> _YOUR OBJECTIVE_
A single number is the answer here: how many lines of the entries contain "right"?

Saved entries
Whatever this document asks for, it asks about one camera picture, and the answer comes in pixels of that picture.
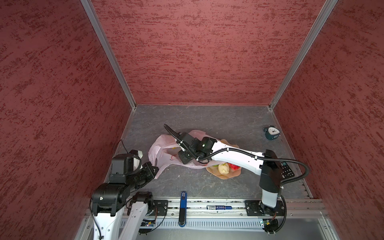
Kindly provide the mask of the pink fruit-print plastic bag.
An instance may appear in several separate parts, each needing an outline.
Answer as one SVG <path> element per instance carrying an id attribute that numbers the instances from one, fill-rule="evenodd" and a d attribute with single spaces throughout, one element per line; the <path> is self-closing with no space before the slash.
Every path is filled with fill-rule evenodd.
<path id="1" fill-rule="evenodd" d="M 204 169 L 214 165 L 219 165 L 220 161 L 210 161 L 208 164 L 200 164 L 192 160 L 184 165 L 178 156 L 181 147 L 176 143 L 174 137 L 170 135 L 160 135 L 151 146 L 148 157 L 154 167 L 158 167 L 159 171 L 155 176 L 158 179 L 163 171 L 170 165 L 180 165 L 190 169 Z"/>

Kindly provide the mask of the pink scalloped plastic bowl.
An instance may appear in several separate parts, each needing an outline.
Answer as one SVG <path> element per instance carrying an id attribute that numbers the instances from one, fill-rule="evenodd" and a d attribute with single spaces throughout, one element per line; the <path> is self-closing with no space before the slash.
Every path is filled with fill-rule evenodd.
<path id="1" fill-rule="evenodd" d="M 206 170 L 219 179 L 227 180 L 241 174 L 242 168 L 230 163 L 223 163 L 207 167 Z"/>

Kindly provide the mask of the fake pale yellow fruit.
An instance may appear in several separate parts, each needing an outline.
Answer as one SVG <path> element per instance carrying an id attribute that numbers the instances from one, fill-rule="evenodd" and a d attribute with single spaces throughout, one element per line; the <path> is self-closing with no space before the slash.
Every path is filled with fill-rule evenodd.
<path id="1" fill-rule="evenodd" d="M 231 168 L 228 163 L 218 165 L 218 171 L 221 175 L 228 175 L 230 170 Z"/>

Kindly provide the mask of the fake red orange fruit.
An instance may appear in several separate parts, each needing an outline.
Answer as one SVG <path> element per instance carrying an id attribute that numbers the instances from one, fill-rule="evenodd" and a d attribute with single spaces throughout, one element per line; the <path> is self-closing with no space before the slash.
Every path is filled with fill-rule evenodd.
<path id="1" fill-rule="evenodd" d="M 241 169 L 241 167 L 234 165 L 234 164 L 229 163 L 229 166 L 230 166 L 231 170 L 233 170 L 233 171 L 237 171 L 237 170 Z"/>

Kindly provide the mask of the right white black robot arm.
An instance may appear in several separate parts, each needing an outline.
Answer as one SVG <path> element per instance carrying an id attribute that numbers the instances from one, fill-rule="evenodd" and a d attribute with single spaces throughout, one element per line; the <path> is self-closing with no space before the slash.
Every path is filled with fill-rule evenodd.
<path id="1" fill-rule="evenodd" d="M 204 137 L 200 141 L 188 134 L 175 140 L 182 149 L 179 151 L 179 158 L 183 161 L 196 160 L 201 164 L 210 161 L 224 162 L 260 176 L 259 186 L 262 189 L 260 212 L 264 216 L 275 215 L 278 198 L 281 196 L 281 188 L 284 185 L 304 179 L 310 173 L 310 168 L 306 164 L 296 160 L 276 158 L 270 150 L 256 153 L 231 147 L 214 138 Z M 282 162 L 300 165 L 305 171 L 298 177 L 284 179 Z"/>

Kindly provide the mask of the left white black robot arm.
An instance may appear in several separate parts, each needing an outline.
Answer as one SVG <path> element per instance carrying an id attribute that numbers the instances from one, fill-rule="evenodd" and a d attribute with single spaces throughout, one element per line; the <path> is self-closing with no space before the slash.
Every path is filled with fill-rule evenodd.
<path id="1" fill-rule="evenodd" d="M 131 190 L 138 190 L 155 178 L 159 171 L 147 162 L 133 175 L 124 174 L 117 183 L 104 183 L 92 195 L 90 210 L 94 221 L 94 240 L 135 240 L 145 217 L 157 217 L 151 192 L 137 192 L 130 198 Z"/>

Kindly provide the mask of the left small circuit board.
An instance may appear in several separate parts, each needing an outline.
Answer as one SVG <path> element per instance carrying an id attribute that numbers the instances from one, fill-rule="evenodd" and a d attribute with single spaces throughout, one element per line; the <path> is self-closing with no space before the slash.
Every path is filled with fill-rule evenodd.
<path id="1" fill-rule="evenodd" d="M 143 220 L 141 223 L 141 227 L 153 228 L 156 226 L 156 223 L 157 223 L 156 220 Z"/>

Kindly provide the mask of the blue marker pen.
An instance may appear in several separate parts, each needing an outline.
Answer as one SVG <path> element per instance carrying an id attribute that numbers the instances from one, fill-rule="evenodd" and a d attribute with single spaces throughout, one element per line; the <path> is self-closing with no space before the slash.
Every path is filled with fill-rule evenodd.
<path id="1" fill-rule="evenodd" d="M 221 206 L 221 205 L 208 205 L 207 210 L 209 211 L 225 211 L 232 210 L 232 206 Z"/>

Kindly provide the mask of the blue black handheld tool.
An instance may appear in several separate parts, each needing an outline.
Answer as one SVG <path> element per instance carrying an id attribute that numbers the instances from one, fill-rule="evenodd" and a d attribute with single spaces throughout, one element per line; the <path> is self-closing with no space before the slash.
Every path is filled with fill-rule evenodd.
<path id="1" fill-rule="evenodd" d="M 187 192 L 182 191 L 179 208 L 179 220 L 178 224 L 183 228 L 187 223 Z"/>

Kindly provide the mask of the small teal alarm clock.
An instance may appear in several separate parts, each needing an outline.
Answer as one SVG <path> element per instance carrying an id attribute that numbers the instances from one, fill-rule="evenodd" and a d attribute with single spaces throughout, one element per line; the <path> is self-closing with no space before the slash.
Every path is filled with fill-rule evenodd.
<path id="1" fill-rule="evenodd" d="M 281 135 L 281 131 L 274 126 L 267 126 L 263 128 L 267 140 L 275 140 Z"/>

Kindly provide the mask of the right small circuit board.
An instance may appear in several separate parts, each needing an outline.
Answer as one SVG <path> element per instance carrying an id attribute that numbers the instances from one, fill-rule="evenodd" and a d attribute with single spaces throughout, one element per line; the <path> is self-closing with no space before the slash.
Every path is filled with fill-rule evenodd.
<path id="1" fill-rule="evenodd" d="M 269 234 L 275 233 L 279 228 L 279 221 L 277 219 L 274 220 L 263 220 L 264 231 Z"/>

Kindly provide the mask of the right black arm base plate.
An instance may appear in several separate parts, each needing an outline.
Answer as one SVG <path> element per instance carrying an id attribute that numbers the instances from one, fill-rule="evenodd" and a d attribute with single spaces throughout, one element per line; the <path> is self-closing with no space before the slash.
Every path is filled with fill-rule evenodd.
<path id="1" fill-rule="evenodd" d="M 262 208 L 261 200 L 246 200 L 245 209 L 249 217 L 283 217 L 286 213 L 286 207 L 281 200 L 277 201 L 275 208 Z"/>

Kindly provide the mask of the left aluminium corner post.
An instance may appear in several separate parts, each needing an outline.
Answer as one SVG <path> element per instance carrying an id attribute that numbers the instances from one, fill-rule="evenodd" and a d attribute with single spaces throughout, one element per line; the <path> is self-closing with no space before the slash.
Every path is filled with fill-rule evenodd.
<path id="1" fill-rule="evenodd" d="M 114 51 L 108 41 L 108 38 L 105 34 L 105 31 L 102 27 L 102 24 L 97 16 L 96 10 L 92 4 L 92 1 L 90 0 L 81 0 L 82 6 L 91 22 L 91 25 L 105 51 L 105 54 L 111 64 L 111 67 L 114 70 L 114 73 L 123 89 L 123 92 L 126 95 L 126 98 L 128 99 L 130 106 L 133 111 L 137 108 L 137 103 L 133 97 L 133 94 L 128 86 L 128 83 L 126 81 L 126 78 L 123 74 L 123 71 L 121 70 L 121 67 L 118 63 L 118 60 L 114 54 Z"/>

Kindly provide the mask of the aluminium corner post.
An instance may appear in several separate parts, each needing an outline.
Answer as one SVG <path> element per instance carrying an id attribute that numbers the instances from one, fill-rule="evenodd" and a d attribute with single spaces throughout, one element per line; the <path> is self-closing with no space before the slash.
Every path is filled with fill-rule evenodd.
<path id="1" fill-rule="evenodd" d="M 102 24 L 97 16 L 96 10 L 92 4 L 92 1 L 90 0 L 81 0 L 82 6 L 91 22 L 91 25 L 105 51 L 105 54 L 111 64 L 111 67 L 114 70 L 114 73 L 123 89 L 123 92 L 126 95 L 126 98 L 128 99 L 130 106 L 133 111 L 137 108 L 137 103 L 133 97 L 133 94 L 128 86 L 128 83 L 126 81 L 126 78 L 123 74 L 123 71 L 121 70 L 121 67 L 118 63 L 118 60 L 114 54 L 114 51 L 108 41 L 108 38 L 105 34 L 105 31 L 102 27 Z"/>
<path id="2" fill-rule="evenodd" d="M 300 47 L 300 50 L 298 51 L 293 63 L 291 64 L 289 70 L 287 71 L 287 74 L 285 75 L 285 77 L 282 81 L 282 84 L 280 85 L 275 96 L 273 97 L 273 99 L 271 100 L 271 102 L 269 104 L 269 109 L 271 111 L 274 111 L 280 98 L 283 96 L 285 90 L 287 89 L 287 87 L 290 84 L 291 80 L 293 79 L 295 73 L 299 69 L 301 63 L 305 59 L 308 51 L 310 50 L 311 46 L 315 42 L 318 34 L 322 30 L 324 24 L 326 23 L 327 19 L 329 18 L 330 14 L 332 13 L 332 11 L 333 11 L 333 9 L 337 3 L 338 3 L 338 0 L 326 0 L 325 1 L 325 3 L 322 6 L 318 16 L 316 17 L 311 29 L 309 30 L 302 46 Z"/>

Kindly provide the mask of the right aluminium corner post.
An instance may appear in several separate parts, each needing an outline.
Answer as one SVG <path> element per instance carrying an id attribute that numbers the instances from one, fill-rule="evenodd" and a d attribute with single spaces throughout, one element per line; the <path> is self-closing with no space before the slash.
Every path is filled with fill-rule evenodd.
<path id="1" fill-rule="evenodd" d="M 271 102 L 269 104 L 269 109 L 271 111 L 274 111 L 280 98 L 283 96 L 285 90 L 287 89 L 287 87 L 290 84 L 291 80 L 293 79 L 295 73 L 299 69 L 301 63 L 305 59 L 308 51 L 310 50 L 311 46 L 315 42 L 318 34 L 322 30 L 324 24 L 326 23 L 327 19 L 329 18 L 330 14 L 332 13 L 332 11 L 333 11 L 333 9 L 337 3 L 338 3 L 338 0 L 326 0 L 325 1 L 325 3 L 322 6 L 318 16 L 316 17 L 311 29 L 309 30 L 302 46 L 300 47 L 300 50 L 298 51 L 293 63 L 291 64 L 289 70 L 287 71 L 287 74 L 285 75 L 285 77 L 282 81 L 282 84 L 280 85 L 275 96 L 273 97 L 273 99 L 271 100 Z"/>

> _ANSWER SECTION_
4